Le 29 octobre 1929, la bourse de New York s’effondra, entraînant les Etats-Unis dans une terrible période d’insécurité économique et de troubles sociaux, la Grande Dépression. Toute une génération d’Américains perdit son emploi, sa maison, ses économies mais aussi sa dignité. Tout aussi grave, sa foi dans le progrès américain et ses promesses en fut fortement ébranlée. C’est à cette période de déstabilisation, propice aux questionnements, et à ses conséquences dans la peinture américaine que s’attache l’exposition.

Face à ces temps difficiles, les peintres américains n’eurent de cesse de questionner l’identité américaine et d’explorer la possibilité d’un art propre à cette nation encore jeune. Dominée par une sensibilité réaliste, qui s’attache à notamment à décrire la singularité du contexte urbain ou rural américain, la peinture des années trente est néanmoins marquée par une grande diversité d’expression. Aux côtés de figures aussi cruciales qu’Edward Hoppper, Giorgia O’Keeffe, et Charles Sheeler, chacun présent avec des chefs-d’oeuvre tels que New York Movie, Skull et American Landscape, l’exposition propose de découvrir le Régionalisme du Midwest, dominé par Grant Wood, dont l’iconique American Gothic sera montré pour la première fois en Europe. Elle permettra aussi de saisir la part la plus politique et contestatrice de la peinture américaine de cette période, tenant notamment à la place de la communauté afro-américaine dans la société du temps, avec des oeuvres de Joe Jones (American Justice) et de Aaron Douglas (Aspiration), peintre majeur du mouvement Harlem Renaissance. Toujours ouverte aux influences européennes, la scène américaine intègre aussi une inflexion surréaliste, évidente chez Oswaldo Louis Gugliemi (Phoenix) ou Peter Blume (The Eternal City), qui permit de mêler à la représentation de la réalité américaine un appel à l’imagination et à l’inconscient particulièrement libérateur. Enfin, l’exploration de l’abstraction comme nouveau langage universel trouve à la fin de décennie avec les premiers chefs-d’oeuvre de Jackson Pollock, un des premiers accomplissements proprement américain.

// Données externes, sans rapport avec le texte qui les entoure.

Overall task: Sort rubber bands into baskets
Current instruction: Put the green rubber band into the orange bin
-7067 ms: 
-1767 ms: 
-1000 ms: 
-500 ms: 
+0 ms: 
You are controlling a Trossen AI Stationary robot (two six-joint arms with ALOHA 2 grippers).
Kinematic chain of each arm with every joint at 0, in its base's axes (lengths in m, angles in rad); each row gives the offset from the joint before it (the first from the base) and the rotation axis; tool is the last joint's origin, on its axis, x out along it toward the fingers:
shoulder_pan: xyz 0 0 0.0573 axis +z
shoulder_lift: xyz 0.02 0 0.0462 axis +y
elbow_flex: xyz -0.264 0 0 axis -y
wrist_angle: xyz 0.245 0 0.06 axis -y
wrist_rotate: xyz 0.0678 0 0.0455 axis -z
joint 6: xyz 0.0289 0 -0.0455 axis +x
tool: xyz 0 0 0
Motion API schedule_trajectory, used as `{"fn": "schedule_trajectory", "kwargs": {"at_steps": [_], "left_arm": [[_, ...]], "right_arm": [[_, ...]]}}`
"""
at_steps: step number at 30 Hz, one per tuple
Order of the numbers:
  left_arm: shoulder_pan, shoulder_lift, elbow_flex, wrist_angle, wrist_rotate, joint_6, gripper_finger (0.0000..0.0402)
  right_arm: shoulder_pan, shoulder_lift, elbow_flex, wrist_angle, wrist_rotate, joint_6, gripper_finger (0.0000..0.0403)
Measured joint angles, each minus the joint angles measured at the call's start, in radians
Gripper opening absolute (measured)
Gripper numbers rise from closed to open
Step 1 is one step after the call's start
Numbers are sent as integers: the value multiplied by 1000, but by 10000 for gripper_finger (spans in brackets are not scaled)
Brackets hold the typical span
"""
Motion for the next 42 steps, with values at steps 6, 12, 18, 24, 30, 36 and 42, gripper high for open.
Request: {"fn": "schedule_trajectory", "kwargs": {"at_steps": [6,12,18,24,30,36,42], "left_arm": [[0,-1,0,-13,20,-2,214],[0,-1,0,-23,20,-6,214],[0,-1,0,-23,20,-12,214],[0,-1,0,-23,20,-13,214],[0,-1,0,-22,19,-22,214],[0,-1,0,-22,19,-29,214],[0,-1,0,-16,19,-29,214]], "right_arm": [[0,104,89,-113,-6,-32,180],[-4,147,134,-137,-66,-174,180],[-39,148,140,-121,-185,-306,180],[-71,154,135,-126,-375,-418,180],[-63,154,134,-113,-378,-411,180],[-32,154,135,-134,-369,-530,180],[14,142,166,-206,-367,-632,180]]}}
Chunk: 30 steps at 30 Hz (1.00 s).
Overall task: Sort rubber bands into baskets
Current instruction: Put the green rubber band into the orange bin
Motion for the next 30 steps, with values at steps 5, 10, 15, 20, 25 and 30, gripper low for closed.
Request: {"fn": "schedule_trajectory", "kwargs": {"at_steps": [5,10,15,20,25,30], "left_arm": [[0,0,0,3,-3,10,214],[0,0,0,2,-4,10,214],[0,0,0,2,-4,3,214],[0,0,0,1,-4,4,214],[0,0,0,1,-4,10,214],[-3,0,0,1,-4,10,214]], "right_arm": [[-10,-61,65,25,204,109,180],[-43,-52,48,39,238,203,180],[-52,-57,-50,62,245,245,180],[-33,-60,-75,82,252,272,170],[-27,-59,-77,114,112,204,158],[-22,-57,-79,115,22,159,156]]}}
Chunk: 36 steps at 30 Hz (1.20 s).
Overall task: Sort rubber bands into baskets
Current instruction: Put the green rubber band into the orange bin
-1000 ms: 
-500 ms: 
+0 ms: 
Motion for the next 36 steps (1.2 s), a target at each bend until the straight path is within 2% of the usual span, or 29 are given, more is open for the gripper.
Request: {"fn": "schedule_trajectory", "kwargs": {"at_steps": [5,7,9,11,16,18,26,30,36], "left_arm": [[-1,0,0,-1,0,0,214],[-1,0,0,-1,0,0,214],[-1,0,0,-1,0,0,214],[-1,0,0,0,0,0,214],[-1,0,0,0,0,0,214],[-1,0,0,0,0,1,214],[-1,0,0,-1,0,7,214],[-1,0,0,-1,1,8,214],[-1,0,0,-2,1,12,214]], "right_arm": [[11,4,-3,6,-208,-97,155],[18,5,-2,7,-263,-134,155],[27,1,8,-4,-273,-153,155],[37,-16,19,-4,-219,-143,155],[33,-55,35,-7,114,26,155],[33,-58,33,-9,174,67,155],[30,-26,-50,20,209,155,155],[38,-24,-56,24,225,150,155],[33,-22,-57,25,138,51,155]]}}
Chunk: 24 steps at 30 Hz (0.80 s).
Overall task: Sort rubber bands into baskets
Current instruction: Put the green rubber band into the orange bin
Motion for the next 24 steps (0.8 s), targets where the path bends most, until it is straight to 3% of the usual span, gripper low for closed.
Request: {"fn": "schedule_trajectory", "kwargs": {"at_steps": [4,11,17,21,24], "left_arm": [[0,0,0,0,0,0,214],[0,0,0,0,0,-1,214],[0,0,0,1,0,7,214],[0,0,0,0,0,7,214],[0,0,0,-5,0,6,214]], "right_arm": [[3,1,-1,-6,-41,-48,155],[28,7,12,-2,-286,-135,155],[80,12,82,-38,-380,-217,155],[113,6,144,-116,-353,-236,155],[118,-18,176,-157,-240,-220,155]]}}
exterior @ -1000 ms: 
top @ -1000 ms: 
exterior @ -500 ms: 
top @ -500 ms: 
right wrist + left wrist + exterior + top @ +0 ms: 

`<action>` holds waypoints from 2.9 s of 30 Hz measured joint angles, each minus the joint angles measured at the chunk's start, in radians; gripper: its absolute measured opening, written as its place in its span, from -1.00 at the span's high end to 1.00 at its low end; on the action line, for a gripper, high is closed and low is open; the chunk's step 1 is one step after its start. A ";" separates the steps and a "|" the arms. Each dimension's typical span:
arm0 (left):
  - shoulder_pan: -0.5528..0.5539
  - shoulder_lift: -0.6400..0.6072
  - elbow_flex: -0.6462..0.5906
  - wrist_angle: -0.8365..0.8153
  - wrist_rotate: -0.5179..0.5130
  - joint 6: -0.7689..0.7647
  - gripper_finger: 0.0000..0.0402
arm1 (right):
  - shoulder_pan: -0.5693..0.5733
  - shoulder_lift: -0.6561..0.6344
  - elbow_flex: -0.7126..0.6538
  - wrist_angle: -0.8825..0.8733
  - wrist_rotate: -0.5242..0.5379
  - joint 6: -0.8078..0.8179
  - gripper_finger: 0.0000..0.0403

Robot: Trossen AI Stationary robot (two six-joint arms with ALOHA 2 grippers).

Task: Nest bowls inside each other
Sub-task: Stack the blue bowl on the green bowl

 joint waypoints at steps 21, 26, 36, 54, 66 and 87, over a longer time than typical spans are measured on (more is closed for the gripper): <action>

Construite selon des sections thématiques qui aborderont entre autres la question du monde industriel, du retour à la terre, du rapport à l’histoire ou au divertissement, l’exposition s’enrichira au musée de l’Orangerie d’images d’actualité filmées et d’une ouverture sur le cinéma, avec un montage d’extraits soulignant l’oscillation constante du cinéma américain des années 1930 entre l’attachement au réalisme et le basculement vers l’imaginaire.

Les années 1930 furent, à plus d’un titre, décisives dans l’affirmation d’une scène artistique moderne aux Etats-Unis. Organisée en collaboration avec l’Art Institute de Chicago, cette exposition présentera un ensemble d’une cinquantaine de toiles issues de prestigieuses collections publiques américaines (l’Art Institute à Chicago, le Whitney Museum ou le MOMA...) dont la diversité reflète toute la richesse de cette période précédant l’entrée des Etats-Unis dans la Seconde Guerre mondiale.